Peut-on encore employer l’expression « crime organisé » lorsqu’il est question de groupes de pirates informatiques? De nouveaux travaux réalisés à l’Université d’État du Michigan révèlent certains des points communs aux réseaux de cybercriminels, y compris leurs méthodes de fonctionnement et leur capacité de travailler de concert pour entraîner des pertes allant de 445 à 600 milliards de dollars américains par année, à l’échelle mondiale.
« Il n’est pas question de patrons mafieux à l’image de Tony Soprano qui ordonnent que des cybercrimes soient commis à l’encontre d’institutions financières », affirme Thomas Holt, professeur en justice criminelle à l’Université d’État du Michigan et coauteur de l’étude. « Il existe certainement divers groupes et différentes nations qui commettent des cybercrimes, mais ceux qui causent le plus de dégâts sont des groupes non structurés d’individus qui se réunissent pour poser un geste, réussissent leur coup, puis disparaissent. »
Dans le cas des familles mafieuses de New York, par exemple, les réseaux criminels possédaient une validité historique, et peuvent être suivies à l’aide de documents. En ligne, cependant, il est extrêmement difficile d’en garder la trace, mentionne M. Holt.
« Nous avons constaté que ces cybercriminels travaillaient au seins d’organisations, mais ces organisations diffèrent en fonction des gestes commis », précise le chercheur. « Ils peuvent avoir des liens entre eux, mais ce ne sont pas des groupes complexes et sophistiqués fonctionnant pendant plusieurs années, à l’image d’autres réseaux criminels. »
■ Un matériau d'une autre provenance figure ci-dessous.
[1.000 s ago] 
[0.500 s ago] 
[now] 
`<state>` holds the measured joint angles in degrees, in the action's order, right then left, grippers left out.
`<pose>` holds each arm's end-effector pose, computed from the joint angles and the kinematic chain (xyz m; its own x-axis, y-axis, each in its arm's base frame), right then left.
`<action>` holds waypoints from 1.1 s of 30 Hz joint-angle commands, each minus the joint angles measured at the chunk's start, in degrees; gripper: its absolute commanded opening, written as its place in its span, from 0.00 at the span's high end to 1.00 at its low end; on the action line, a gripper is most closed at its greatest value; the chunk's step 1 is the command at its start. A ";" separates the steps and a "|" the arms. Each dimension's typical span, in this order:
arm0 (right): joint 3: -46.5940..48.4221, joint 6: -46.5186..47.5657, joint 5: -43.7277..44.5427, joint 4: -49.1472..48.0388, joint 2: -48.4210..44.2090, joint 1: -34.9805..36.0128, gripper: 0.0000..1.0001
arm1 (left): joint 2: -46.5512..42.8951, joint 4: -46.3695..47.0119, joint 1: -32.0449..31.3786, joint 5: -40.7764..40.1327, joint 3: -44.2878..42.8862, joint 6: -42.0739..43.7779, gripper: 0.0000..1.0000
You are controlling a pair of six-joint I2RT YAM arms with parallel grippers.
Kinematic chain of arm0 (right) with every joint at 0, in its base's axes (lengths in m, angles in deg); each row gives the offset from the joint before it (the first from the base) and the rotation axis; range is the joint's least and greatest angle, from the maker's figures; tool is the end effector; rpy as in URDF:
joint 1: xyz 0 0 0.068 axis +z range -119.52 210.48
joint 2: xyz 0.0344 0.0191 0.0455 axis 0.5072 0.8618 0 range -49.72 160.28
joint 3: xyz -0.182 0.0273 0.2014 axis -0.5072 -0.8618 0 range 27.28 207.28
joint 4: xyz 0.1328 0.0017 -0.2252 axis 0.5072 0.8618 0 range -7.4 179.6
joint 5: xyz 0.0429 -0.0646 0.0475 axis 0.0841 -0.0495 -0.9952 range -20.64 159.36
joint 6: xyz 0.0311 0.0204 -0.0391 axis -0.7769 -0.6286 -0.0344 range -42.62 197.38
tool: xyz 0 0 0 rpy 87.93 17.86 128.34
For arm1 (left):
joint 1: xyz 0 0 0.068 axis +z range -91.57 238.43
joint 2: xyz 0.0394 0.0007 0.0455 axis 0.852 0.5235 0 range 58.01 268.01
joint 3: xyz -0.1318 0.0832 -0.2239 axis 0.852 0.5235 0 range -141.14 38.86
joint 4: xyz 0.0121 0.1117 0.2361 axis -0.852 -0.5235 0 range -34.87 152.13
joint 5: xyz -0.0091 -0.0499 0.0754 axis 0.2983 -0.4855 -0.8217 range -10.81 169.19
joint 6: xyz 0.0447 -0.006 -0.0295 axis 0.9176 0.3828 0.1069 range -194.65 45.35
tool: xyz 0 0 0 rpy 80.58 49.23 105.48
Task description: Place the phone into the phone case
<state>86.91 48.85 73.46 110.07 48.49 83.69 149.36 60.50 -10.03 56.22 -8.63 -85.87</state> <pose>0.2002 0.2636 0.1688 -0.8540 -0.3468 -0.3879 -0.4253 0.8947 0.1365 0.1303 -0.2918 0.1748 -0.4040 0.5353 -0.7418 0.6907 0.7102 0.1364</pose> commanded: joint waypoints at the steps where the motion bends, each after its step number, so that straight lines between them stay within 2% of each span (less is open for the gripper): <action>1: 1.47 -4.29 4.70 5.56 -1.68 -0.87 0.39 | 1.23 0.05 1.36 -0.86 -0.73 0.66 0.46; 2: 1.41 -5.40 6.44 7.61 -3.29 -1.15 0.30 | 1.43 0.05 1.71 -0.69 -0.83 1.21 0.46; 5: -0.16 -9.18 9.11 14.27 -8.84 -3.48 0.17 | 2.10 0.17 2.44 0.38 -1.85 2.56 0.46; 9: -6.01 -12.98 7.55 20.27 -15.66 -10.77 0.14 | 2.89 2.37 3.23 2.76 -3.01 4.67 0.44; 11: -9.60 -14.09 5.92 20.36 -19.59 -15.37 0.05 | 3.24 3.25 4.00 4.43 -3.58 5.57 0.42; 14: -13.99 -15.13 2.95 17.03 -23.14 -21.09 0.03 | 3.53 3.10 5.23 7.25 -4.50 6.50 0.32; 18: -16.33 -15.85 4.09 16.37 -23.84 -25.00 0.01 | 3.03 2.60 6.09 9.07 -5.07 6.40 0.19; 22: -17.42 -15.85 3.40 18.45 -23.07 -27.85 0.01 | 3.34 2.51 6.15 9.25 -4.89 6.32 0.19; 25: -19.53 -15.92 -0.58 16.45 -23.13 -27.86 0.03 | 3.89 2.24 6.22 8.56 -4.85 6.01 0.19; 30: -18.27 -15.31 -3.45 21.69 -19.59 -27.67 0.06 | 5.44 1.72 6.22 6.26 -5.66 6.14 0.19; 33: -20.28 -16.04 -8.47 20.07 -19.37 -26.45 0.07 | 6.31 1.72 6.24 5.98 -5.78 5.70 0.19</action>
M. Holt a expliqué que les réseaux criminels numériques étaient formés de pirates qui se réunissaient en fonction de leurs talents qui peuvent leur permettre de commettre des crimes spécifiques. « Ainsi, si quelqu’un possède une expertise spécifique en cryptage de mots de passe, et une autre personne peut coder dans un langage de programmation spécifique, ils peuvent travailler ensemble pour être plus efficaces – et causer plus de dégâts – que s’ils agissent seuls », précise-t-il.
« Plusieurs de ces criminels font connaissance en ligne, du moins au départ, afin de communiquer entre eux. Dans certains des cas plus importants que nous avons examinés, il existait un groupe central de pirates qui se connaissaient tous très bien, et qui ont ensuite développé un réseau pouvant être utilisé pour transporter de l’argent ou convertir les informations obtenues en devises sonnantes et trébuchantes. »
Dans le cadre de l’étude, M. Holt et le principal auteur de l’étude, E. R. Leukfeldt, chercheur au Netherlands Institute for the Study of Crime and Law Enforcement, ont examiné 18 affaires, survenues aux Pays-Bas, dans le cadre desquelles des personnes ont été poursuivies pour des actes liés à l’hameçonnage.
Outre le fait d’accéder à des informations liées à des cartes de crédit et des comptes bancaires, les deux chercheurs ont découvert que les cybercriminels avaient également travaillé ensemble pour créer de faux documents pour obtenir de l’argent, de la part de banques, en utilisant de fausses identités.
Les travaux de recherche, publié dans International Journal of Offendar Therapy and Comparative Criminology, viennent également démonter des théories voulant que les réseaux criminels sophistiqués, comme la mafia russe, sont ceux qui commettent les cybercrimes.
M. Holt espère que les conclusions de l’étude aideront les autorités policières à mieux lutter contre les pirates informatiques.
« Alors que le « dark web » prend plus de place, et que les crimes sont payés à l’aide de cryptomonnaies, les comportements des pirates changent et deviennent plus difficiles à identifier clairement, et il sera plus difficile de comprendre le fonctionnement et la structure des réseaux de relations entre criminels », a dit M. Holt.